Desde as lendária cartas de amor que uniram apaixonados ao longo da história até o sexo virtual, na distância, é nas palavras que os relacionamentos se realizam.

Quando tudo o que se apresenta é uma situação para ser lida como se quiser. Quando não há compromisso verbal nenhum que assuma coisa alguma, não haverá, aí, uma dose de levianismo ao lidar com o sentimento do outro?

As queixas constantes de haverem se apaixonado por rapazes que as deixaram, suspensas no ar, sem saber se suas próprias histórias foram fantasiadas ou se foram realmente legitimas são tão comuns que é impossível não se perguntar. Será o silencio na estrada dos relacionamento uma placa de desvio para a história de qualquer dessas mulheres?

Ok, eu concordo que a fala não seja a única forma de comunicação possível e, em relacionamentos, talvez nem seja a mais efetiva.
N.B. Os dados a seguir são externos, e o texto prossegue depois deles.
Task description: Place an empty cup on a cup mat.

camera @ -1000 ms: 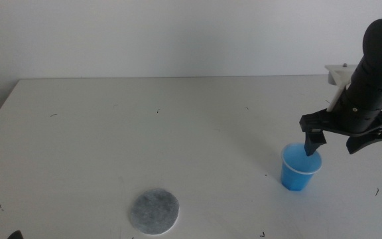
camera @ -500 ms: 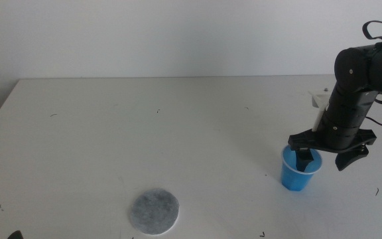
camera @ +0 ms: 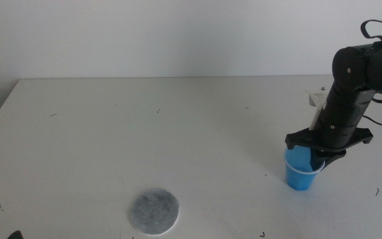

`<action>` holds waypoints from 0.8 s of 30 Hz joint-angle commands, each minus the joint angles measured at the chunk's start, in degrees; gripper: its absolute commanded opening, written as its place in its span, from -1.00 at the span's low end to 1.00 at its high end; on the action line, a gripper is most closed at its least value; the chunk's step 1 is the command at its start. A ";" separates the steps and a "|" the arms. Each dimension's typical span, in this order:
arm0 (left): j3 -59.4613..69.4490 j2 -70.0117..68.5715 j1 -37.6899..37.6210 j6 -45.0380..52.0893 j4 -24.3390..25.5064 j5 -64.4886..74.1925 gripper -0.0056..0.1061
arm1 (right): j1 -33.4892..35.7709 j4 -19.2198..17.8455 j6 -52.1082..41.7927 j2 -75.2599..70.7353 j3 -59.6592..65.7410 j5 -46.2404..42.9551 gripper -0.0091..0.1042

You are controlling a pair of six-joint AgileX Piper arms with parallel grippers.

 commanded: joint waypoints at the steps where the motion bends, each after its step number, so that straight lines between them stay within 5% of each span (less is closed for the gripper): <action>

Mas me parece que nos mais claros e honestos é nelas - nas palavras - que os acordos são sagrados.

Na estrada se você quiser mudar de faixa ou mesmo mudar de sentido é obrigatório sinalizar antes. É tudo uma questão de segurança. Todos concordam com certas regras e trafego flui. Alguém burla a norma e acidentes começam a acontecer e pessoas começam a se machucar.

Nos ambientes mais complexos isso também parece se aplicar. No pregão da bolsa, por exemplo, as pessoas gritam suas aquisições e ofertas para todos poderem escutar e decidir o que consideram melhores negócios. Como avaliar, então, o risco de se colocar nosso coração no volátil mercado das emoções sem um contrato assinado, ao menos com seu corretor?